*What to produce*: When you write out the listing below, keep each word exactly as it stands and drop the pictures.

*Data block*:
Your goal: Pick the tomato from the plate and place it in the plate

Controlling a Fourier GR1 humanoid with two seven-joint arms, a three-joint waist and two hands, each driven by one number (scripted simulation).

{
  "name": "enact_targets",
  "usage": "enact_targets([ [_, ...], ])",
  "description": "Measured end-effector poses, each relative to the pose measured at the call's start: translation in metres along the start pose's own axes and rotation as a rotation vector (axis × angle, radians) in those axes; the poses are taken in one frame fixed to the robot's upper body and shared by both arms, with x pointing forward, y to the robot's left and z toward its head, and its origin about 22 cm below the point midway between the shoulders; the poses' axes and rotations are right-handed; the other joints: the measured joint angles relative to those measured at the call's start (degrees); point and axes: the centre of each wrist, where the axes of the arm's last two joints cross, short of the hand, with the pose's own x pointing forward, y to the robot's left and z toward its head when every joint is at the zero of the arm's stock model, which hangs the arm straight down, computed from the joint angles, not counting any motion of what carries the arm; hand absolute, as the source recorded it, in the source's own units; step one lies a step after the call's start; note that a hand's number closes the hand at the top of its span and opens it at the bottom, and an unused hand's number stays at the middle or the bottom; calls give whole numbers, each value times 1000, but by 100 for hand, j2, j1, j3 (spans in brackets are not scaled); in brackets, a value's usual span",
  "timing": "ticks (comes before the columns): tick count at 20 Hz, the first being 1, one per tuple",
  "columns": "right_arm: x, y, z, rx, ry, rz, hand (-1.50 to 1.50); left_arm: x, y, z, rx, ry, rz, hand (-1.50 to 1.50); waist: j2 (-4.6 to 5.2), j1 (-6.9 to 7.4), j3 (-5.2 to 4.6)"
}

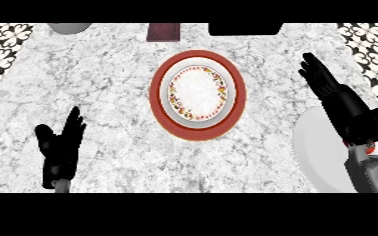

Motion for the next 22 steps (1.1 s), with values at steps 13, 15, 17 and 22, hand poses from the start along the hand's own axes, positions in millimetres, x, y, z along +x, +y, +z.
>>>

*Expected answer*:
Your goal: Pick the tomato from the plate and place it in the plate

Controlling a Fourier GR1 humanoid with two seven-joint arms, a three-joint waist and two hands, each driven by one number (scripted simulation).

{
  "name": "enact_targets",
  "usage": "enact_targets([ [_, ...], ])",
  "description": "Measured end-effector poses, each relative to the pose measured at the call's start: translation in metres along the start pose's own axes and rotation as a rotation vector (axis × angle, radians) in those axes; the poses are taken in one frame fixed to the robot's upper body and shared by both arms, with x pointing forward, y to the robot's left and z toward its head, and its origin about 22 cm below the point midway between the shoulders; the poses' axes and rotations are right-handed; the other joints: the measured joint angles relative to those measured at the call's start (degrees); point and axes: the centre of each wrist, where the axes of the arm's last two joints cross, short of the hand, with the pose's own x pointing forward, y to the robot's left and z toward its head when every joint is at the zero of the arm's stock model, which hangs the arm straight down, computed from the joint angles, not counting any motion of what carries the arm; hand absolute, as the source recorded it, in the source's own units; step one lies a step after the call's start; note that a hand's number closes the hand at the top of its span and opens it at the bottom, and an unused hand's number stays at the middle or the bottom; calls give whole numbers, each value times 1000, but by 100 for hand, j2, j1, j3 (spans in brackets are not scaled); in brackets, a value's usual span",
  "timing": "ticks (comes before the columns): tick count at 20 Hz, the first being 1, one per tuple",
  "columns": "right_arm: x, y, z, rx, ry, rz, hand (-1.50 to 1.50); left_arm: x, y, z, rx, ry, rz, hand (-1.50 to 1.50); waist: j2 (-4.6 to 5.2), j1 (-6.9 to 7.4), j3 (-5.2 to 4.6)"
}


Motion for the next 22 steps (1.1 s), with values at steps 13, 15, 17 and 22, hand poses from the start along the hand's own axes, positions in millimetres, x, y, z along +x, +y, +z.
>>>

No part of the exercise remains unanswered.